• Activity: When the line containing "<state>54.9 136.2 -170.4" appears in the entries below, begin printing there and stop after the line containing "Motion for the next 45"; print each of those lines exactly and no other line.

• Supplied data:
==============================
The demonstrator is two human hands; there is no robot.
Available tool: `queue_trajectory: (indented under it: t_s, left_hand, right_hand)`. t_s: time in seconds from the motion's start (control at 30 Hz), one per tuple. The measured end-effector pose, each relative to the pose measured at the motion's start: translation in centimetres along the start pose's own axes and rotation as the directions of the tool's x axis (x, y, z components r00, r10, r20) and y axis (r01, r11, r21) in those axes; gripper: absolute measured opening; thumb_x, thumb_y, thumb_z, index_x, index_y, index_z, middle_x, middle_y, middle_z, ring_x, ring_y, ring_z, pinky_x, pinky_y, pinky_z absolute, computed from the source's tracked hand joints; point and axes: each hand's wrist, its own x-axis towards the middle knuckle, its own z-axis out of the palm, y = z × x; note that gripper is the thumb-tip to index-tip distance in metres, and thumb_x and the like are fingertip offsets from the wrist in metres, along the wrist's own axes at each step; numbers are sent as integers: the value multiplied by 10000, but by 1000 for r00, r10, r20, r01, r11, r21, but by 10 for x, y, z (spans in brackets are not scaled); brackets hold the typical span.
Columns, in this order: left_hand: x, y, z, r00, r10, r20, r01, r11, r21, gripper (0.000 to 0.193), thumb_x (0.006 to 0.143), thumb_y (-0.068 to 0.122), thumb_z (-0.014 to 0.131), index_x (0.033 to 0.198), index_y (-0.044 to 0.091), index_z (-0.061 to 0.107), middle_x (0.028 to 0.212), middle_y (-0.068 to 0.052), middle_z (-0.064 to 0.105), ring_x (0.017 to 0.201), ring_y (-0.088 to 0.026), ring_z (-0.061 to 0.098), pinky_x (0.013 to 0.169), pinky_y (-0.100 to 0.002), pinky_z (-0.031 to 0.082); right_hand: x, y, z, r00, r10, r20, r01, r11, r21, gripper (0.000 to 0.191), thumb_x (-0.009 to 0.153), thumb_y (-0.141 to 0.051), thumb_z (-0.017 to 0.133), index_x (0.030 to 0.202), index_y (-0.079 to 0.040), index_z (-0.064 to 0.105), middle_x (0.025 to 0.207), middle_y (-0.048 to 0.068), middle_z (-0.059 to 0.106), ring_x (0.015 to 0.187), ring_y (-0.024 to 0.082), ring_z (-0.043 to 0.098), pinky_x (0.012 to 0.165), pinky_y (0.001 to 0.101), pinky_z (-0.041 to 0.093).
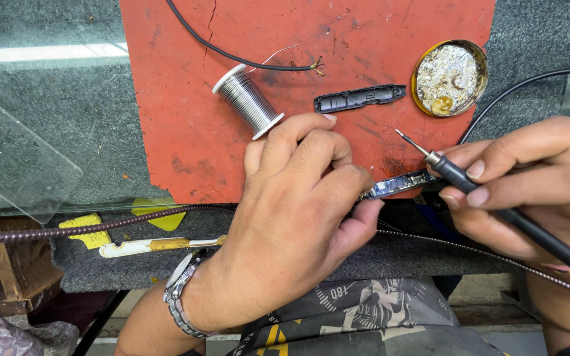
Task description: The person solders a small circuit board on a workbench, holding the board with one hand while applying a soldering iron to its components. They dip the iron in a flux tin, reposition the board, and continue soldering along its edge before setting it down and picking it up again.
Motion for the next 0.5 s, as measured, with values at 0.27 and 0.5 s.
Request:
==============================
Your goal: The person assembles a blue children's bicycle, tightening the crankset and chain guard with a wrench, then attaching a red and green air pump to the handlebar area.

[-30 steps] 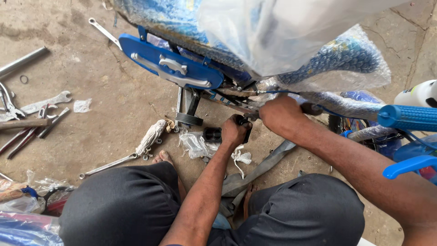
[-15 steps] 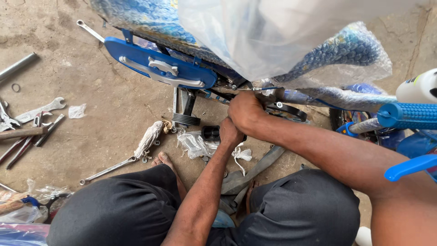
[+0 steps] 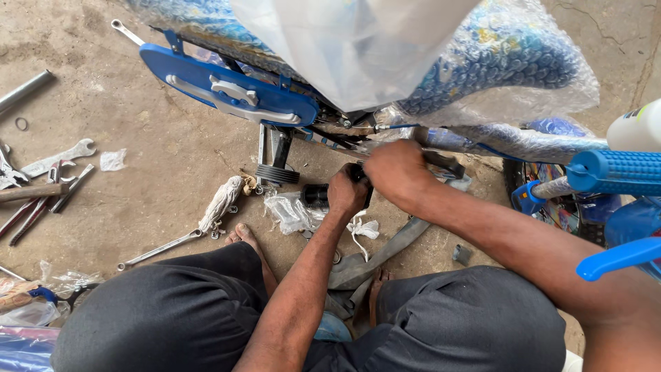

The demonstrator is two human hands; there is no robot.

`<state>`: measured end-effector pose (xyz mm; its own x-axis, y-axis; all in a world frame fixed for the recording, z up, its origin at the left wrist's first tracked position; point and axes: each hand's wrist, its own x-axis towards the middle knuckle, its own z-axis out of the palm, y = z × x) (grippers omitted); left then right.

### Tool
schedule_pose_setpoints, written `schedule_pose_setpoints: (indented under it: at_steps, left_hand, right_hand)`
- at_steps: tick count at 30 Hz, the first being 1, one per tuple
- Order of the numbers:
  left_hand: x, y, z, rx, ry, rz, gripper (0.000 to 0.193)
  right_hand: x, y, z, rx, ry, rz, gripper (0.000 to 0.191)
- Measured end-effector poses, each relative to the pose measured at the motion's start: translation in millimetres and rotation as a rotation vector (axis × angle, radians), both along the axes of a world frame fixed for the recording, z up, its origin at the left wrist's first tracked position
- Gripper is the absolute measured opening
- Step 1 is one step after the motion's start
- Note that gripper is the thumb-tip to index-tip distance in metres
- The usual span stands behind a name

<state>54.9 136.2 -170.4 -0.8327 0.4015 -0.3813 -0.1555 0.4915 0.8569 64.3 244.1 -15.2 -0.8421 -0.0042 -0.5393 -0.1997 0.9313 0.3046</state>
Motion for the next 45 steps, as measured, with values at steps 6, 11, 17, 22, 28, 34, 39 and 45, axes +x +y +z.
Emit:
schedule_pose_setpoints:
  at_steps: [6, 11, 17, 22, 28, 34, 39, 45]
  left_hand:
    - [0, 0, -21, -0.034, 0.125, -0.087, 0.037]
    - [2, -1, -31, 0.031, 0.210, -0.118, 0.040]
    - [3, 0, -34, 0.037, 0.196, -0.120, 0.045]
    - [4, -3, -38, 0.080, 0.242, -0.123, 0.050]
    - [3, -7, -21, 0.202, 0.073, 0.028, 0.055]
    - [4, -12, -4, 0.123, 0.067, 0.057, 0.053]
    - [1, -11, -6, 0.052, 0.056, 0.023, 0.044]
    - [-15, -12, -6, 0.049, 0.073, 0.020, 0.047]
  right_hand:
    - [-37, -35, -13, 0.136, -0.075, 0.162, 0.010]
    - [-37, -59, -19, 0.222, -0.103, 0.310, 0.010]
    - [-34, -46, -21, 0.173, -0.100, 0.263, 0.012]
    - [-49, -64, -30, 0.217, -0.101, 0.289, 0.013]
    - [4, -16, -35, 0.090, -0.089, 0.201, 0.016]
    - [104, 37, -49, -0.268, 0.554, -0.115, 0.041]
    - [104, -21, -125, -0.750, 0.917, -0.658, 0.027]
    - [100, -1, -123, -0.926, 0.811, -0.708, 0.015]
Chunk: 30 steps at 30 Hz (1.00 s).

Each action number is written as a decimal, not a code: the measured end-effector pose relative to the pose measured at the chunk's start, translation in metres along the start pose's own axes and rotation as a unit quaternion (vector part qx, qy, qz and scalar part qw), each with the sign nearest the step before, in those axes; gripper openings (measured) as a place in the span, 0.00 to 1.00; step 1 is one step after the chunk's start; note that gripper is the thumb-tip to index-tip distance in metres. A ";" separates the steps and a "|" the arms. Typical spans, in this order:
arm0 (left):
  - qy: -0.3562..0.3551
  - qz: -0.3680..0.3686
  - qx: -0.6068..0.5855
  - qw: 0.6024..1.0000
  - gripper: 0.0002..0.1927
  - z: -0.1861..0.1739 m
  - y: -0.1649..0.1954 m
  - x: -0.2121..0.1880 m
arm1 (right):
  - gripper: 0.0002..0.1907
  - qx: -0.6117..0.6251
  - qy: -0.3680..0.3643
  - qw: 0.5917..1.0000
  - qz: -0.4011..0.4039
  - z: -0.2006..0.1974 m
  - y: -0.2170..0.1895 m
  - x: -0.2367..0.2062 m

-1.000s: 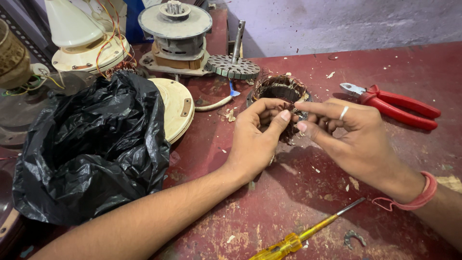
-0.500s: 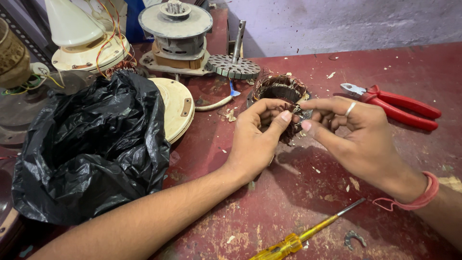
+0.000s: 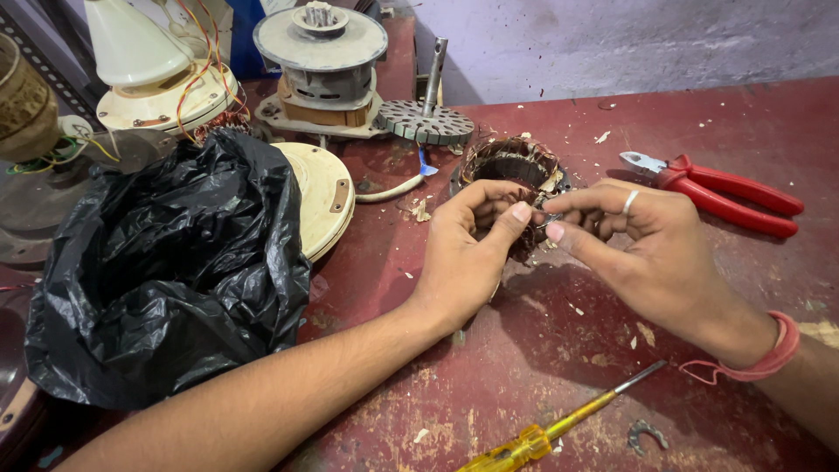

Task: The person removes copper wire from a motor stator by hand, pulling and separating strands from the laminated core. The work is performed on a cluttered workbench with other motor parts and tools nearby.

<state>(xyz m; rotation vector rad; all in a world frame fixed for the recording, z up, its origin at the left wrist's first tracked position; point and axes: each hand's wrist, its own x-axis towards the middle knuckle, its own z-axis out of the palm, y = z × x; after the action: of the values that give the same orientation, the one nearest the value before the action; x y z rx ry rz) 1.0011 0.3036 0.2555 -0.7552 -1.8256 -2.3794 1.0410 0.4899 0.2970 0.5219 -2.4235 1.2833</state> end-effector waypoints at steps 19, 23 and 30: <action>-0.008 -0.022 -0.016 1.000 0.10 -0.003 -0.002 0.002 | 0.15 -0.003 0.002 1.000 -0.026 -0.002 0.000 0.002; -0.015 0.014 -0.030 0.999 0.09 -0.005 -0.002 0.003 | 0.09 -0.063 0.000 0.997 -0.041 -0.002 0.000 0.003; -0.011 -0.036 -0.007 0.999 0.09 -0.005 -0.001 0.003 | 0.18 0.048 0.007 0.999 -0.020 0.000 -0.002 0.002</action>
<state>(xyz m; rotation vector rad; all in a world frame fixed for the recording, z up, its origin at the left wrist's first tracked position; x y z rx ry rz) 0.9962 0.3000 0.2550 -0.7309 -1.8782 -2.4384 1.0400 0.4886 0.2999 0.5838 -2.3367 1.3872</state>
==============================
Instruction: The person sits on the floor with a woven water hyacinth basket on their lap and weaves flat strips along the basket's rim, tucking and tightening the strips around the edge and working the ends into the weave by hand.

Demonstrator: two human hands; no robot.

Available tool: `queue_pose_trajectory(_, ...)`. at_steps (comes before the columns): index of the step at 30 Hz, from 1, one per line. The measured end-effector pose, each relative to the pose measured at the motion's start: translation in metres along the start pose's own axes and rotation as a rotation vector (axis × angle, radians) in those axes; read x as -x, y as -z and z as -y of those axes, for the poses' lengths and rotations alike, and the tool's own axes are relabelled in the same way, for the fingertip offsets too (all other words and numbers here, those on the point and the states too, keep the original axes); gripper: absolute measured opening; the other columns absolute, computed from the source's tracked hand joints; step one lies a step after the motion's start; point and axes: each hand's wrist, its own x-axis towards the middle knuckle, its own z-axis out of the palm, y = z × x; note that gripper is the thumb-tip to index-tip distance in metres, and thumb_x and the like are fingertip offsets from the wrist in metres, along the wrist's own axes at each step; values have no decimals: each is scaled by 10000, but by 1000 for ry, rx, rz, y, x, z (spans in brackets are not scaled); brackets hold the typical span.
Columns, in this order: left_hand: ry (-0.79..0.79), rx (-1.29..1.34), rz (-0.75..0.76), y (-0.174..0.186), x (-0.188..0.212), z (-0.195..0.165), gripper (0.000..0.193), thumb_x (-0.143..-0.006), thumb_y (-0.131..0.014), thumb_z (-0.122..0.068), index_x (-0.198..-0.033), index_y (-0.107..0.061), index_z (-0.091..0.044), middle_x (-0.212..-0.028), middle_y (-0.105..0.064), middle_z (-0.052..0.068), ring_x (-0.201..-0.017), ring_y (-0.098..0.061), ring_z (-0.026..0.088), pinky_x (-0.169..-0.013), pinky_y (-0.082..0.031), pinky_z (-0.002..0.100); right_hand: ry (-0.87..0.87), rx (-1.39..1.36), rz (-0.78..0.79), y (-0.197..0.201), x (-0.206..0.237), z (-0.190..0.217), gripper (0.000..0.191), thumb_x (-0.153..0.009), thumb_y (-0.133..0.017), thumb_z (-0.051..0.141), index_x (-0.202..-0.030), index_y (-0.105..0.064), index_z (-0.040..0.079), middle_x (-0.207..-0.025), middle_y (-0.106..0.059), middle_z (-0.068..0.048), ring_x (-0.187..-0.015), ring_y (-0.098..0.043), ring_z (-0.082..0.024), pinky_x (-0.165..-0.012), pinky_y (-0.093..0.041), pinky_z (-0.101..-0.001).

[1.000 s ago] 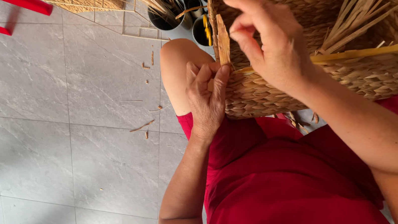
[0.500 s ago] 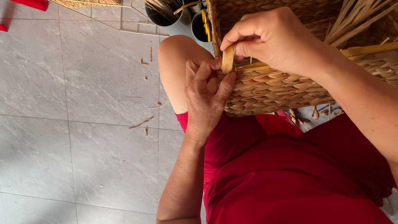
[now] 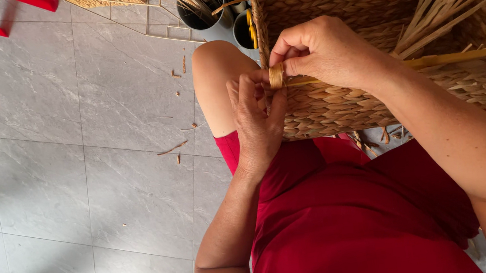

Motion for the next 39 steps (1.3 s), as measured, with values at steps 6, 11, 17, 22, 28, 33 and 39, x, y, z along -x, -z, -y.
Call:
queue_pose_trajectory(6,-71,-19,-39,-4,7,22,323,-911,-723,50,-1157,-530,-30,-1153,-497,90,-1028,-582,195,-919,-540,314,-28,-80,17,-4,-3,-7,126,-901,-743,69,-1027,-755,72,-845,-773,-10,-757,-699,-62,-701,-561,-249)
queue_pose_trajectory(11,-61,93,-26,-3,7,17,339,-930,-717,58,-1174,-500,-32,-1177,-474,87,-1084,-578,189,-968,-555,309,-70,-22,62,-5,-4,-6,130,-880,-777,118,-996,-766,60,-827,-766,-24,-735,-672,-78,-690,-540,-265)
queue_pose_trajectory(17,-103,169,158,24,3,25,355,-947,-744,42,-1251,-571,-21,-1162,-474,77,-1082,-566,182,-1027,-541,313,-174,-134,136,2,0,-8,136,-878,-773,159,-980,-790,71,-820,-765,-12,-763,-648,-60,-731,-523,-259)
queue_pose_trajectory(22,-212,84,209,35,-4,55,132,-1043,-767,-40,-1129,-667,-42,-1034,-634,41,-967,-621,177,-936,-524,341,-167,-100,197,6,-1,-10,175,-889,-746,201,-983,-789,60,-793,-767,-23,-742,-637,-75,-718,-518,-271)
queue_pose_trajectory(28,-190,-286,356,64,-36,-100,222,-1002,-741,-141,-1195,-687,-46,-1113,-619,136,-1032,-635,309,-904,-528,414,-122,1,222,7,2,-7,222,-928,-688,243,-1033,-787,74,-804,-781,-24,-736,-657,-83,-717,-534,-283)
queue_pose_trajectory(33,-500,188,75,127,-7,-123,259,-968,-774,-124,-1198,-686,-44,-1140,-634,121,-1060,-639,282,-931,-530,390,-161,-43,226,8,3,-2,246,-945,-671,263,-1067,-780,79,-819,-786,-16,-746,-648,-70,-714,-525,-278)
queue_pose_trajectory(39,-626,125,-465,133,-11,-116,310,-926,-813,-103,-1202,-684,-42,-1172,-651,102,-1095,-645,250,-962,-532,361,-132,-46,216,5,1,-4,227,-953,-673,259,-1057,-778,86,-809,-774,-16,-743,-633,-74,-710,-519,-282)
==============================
• Your response:
<state>54.9 136.2 -170.4 -0.8327 0.4015 -0.3813 -0.1555 0.4915 0.8569 64.3 244.1 -15.2 -0.8421 -0.0042 -0.5393 -0.1997 0.9313 0.3046</state>
Motion for the next 45 steps, as measured, with values at steps 6, 11, 17, 22, 28, 34, 39 and 45, axes +x +y +z.

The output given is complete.